__DATA UNDER STUDY__
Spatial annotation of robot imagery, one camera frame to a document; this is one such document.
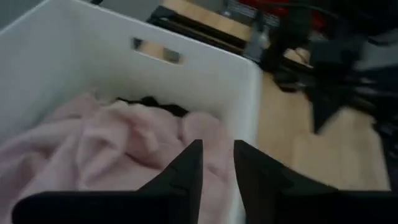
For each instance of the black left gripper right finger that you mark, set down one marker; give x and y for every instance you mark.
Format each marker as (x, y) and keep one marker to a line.
(295, 205)

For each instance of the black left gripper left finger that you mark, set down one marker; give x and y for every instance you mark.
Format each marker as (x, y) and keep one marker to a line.
(155, 205)

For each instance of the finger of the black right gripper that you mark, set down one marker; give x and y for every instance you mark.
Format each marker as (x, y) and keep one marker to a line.
(326, 105)

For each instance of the pink garment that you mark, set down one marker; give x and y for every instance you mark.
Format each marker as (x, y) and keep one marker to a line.
(109, 146)

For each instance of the black garment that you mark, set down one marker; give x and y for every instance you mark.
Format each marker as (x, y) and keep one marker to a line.
(149, 101)

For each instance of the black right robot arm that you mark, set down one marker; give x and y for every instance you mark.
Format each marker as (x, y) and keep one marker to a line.
(357, 18)

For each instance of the white perforated plastic basket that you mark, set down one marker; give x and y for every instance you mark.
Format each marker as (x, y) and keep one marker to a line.
(93, 71)

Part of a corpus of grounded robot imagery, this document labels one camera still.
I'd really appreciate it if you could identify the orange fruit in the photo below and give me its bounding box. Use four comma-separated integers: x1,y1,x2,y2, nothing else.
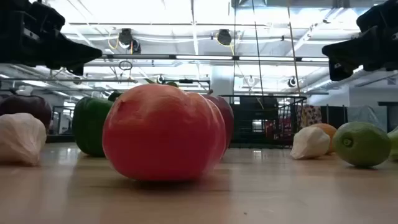
310,123,338,155

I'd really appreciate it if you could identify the white garlic bulb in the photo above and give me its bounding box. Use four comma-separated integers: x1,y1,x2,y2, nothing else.
0,112,47,166
290,126,331,161

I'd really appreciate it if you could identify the thin hanging cable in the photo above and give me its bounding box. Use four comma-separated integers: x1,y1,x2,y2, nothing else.
251,0,265,96
286,6,302,96
232,0,238,96

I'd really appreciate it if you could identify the black background metal frame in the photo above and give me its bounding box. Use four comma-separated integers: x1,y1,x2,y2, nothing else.
51,105,75,136

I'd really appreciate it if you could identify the long ceiling light rail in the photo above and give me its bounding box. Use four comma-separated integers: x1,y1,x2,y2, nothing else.
102,54,330,62

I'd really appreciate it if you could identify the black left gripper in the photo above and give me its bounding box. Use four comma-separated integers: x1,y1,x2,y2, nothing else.
0,0,103,76

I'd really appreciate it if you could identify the dark door frame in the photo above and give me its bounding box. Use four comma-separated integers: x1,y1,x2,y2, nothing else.
377,101,398,132

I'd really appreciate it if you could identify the grey cover sheet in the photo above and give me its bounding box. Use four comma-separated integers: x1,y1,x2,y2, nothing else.
347,105,379,125

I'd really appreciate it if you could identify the ribbed light green squash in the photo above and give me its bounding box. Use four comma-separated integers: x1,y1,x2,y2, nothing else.
386,126,398,162

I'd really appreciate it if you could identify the dark red apple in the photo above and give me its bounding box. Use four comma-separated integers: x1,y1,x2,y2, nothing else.
0,95,53,130

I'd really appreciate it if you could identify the black hanging cable reel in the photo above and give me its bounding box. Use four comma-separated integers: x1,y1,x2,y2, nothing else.
216,29,233,47
118,27,142,54

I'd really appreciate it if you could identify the black partition panel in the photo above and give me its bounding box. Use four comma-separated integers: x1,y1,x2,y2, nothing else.
320,105,348,130

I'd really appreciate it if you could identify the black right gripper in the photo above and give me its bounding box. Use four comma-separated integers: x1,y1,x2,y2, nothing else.
322,0,398,82

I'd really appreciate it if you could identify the floral patterned cloth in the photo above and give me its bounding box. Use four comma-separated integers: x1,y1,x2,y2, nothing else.
298,104,323,128

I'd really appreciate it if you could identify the red apple with stem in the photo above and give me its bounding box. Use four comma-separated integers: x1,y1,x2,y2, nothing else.
201,89,235,149

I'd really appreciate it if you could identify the coiled wire loop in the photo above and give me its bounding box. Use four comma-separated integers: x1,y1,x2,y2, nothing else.
118,60,134,72

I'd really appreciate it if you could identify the black wire basket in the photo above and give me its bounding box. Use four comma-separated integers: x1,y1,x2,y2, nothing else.
219,94,308,149

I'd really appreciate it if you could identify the small green avocado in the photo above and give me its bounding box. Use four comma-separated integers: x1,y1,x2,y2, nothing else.
331,121,392,168

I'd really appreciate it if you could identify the white building column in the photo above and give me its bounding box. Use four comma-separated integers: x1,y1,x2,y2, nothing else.
210,63,234,98

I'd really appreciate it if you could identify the orange-red persimmon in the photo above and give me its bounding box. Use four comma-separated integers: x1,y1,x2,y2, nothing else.
102,83,227,182

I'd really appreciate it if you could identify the green bell pepper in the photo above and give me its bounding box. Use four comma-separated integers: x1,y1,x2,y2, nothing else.
72,91,124,158

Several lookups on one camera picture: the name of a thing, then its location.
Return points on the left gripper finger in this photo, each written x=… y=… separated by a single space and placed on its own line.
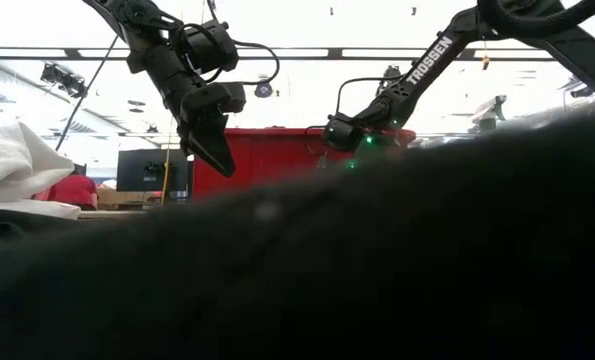
x=212 y=147

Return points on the red plastic laundry bin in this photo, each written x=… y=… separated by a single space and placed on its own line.
x=277 y=160

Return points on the black garment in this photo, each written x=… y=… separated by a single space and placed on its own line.
x=327 y=275

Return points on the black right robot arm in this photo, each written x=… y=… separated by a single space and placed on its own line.
x=429 y=60

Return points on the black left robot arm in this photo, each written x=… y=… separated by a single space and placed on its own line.
x=159 y=70

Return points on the yellow pole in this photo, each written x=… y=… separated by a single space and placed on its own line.
x=166 y=180

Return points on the black monitor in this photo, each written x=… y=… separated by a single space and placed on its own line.
x=137 y=170

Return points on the cardboard box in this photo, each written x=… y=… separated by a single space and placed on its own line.
x=122 y=197

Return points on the black beam with lights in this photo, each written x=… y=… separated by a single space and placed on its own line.
x=302 y=52

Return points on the black ceiling spotlight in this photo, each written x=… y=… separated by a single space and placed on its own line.
x=64 y=80

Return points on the person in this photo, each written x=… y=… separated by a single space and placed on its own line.
x=72 y=190

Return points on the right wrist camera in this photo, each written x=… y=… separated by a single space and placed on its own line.
x=344 y=132

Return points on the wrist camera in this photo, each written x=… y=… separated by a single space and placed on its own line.
x=344 y=132
x=209 y=47

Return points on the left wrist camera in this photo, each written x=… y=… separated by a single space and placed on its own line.
x=209 y=47

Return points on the black hanging camera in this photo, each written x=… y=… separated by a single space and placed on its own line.
x=389 y=72

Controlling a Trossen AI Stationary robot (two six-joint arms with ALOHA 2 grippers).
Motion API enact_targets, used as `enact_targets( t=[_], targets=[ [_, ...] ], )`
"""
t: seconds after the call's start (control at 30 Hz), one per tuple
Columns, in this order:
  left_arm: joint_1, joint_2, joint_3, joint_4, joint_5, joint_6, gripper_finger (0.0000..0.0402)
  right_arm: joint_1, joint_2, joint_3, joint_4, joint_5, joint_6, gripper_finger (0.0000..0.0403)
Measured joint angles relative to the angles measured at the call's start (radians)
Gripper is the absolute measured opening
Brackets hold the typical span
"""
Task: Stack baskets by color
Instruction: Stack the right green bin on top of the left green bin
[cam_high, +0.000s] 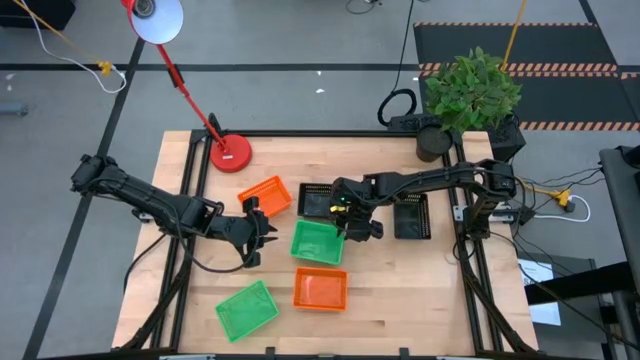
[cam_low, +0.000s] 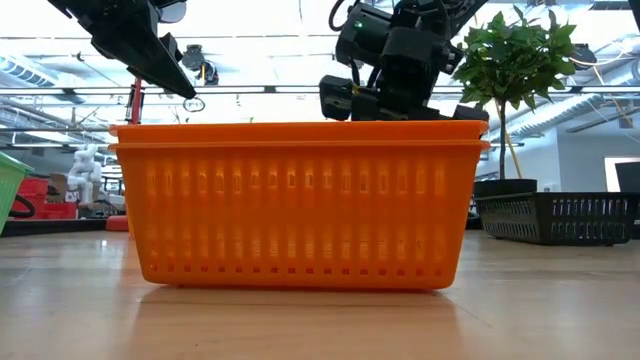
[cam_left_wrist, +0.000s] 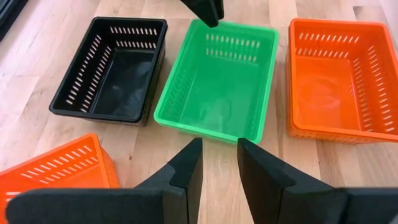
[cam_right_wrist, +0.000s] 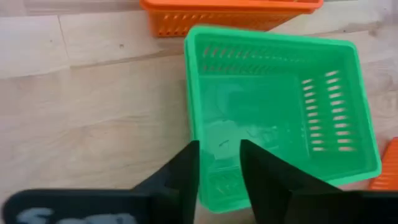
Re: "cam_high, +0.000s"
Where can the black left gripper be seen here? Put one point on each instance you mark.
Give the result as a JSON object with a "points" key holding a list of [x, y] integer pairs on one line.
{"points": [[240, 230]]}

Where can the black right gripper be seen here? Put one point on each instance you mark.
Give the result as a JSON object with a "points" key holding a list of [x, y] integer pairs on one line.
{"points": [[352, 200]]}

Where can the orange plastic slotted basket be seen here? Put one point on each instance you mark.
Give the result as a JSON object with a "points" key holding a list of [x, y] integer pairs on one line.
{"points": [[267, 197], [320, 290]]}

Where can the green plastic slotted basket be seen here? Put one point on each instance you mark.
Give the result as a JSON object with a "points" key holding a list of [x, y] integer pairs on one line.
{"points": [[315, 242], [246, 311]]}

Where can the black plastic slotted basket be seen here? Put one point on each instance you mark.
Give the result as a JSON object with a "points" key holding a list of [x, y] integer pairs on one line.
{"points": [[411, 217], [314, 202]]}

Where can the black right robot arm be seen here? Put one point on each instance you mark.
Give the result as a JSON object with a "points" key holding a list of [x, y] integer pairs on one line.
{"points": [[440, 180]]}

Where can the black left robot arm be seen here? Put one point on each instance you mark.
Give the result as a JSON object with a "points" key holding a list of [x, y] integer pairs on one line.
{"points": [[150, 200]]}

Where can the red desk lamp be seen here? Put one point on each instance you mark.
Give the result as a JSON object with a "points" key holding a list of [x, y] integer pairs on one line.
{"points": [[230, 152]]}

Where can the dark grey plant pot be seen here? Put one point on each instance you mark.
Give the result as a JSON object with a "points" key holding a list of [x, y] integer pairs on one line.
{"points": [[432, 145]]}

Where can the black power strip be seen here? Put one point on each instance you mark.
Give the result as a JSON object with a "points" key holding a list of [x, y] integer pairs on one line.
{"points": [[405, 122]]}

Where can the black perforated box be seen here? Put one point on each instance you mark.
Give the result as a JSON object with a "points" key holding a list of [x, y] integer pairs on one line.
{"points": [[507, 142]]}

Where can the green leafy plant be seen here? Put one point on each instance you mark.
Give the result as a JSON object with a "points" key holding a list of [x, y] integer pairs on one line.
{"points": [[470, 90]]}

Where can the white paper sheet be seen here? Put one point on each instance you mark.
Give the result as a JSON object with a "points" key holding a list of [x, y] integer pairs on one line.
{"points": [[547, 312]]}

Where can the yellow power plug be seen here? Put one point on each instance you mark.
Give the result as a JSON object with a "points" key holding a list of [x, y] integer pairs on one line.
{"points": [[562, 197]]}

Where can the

__TASK GOAL__
An exact printout of the entries is wanted, covering the first line through the line holding "For each instance of the black left gripper right", with pictures kept out of it.

__WRITTEN REPLY__
Spatial annotation of robot imagery, one camera frame to a document; this is one such document.
For each instance of the black left gripper right finger that you mark, set down one marker; give x and y for every instance you mark.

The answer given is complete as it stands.